The town that occupies the island of the same name, with a population of just 1,500, could die if the latest catastrophe drives more people away, said Bladsacker, who has lived all her life in Grand Isle.

Speakers fired off questions: How long it will take to fix the problem? How long it will take financial claims to be settled? How will BP compensate places like Grand Isle for lost incomes and save them from ruin?

Susan Felio-Price compared the crisis to roller-skating uphill. “You keep going and going and you get knocked down. Now suddenly we find ourselves trying to roller-skate up a mountain,” she said.

French acknowledged that there were few clear answers and that much of what is known is not what anyone wants to hear.

There is “significant tar ball” impact on Grand Isle, with more expected, he said. The dispersant has EPA approval and BP has no plans to stop using it, he said to murmurs of disapproval. The time needed to fix the disaster won’t be short, he warned.

“Until that oil stops, we don’t know the length of the cleanup, the scope of the cleanup,” French said.

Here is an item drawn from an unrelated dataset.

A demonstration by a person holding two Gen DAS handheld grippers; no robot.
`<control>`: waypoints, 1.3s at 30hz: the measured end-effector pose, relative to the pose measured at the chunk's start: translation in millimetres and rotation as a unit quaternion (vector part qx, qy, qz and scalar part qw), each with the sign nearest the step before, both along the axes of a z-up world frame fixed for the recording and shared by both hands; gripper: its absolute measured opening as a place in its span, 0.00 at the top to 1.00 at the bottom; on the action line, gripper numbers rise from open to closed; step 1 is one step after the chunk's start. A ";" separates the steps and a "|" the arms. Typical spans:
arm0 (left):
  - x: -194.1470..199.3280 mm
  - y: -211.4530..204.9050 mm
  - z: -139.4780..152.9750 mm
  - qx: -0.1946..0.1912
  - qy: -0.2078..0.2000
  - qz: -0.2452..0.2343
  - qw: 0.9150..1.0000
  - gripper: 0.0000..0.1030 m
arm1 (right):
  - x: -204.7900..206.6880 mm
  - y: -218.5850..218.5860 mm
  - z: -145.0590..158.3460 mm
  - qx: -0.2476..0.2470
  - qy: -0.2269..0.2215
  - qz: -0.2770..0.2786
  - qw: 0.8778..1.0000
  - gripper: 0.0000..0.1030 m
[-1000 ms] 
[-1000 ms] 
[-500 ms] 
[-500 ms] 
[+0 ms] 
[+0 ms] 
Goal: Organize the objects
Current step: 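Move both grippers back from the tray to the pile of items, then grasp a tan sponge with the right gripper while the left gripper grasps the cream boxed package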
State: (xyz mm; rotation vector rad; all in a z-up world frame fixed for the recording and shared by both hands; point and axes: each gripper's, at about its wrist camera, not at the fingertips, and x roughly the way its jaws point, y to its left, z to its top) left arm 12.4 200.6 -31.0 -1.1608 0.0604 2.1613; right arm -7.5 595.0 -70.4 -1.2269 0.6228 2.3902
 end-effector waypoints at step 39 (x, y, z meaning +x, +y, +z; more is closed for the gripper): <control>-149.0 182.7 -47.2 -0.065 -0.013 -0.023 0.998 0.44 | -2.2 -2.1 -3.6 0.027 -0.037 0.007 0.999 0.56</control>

John Young, the chairman of the council that governs Jefferson Parish, which includes Grand Isle, went further, demanding that Obama approach the spill as if it were a hostile army marching toward the coast. “This is a war and we’re being attacked by an enemy. This oil is going to destroy our way of life if we don’t stop it soon,” Young bellowed from behind a speaker’s table at the front of the room.

Nearly three hours later, the meeting was over. The organizer, Sharon Gauthe, who has set up similar forums in neighboring communities, nudged the crowd to give French a round of applause. They obliged. Then, French, Young, the rest of the officials and the crowd stood and joined hands in prayer.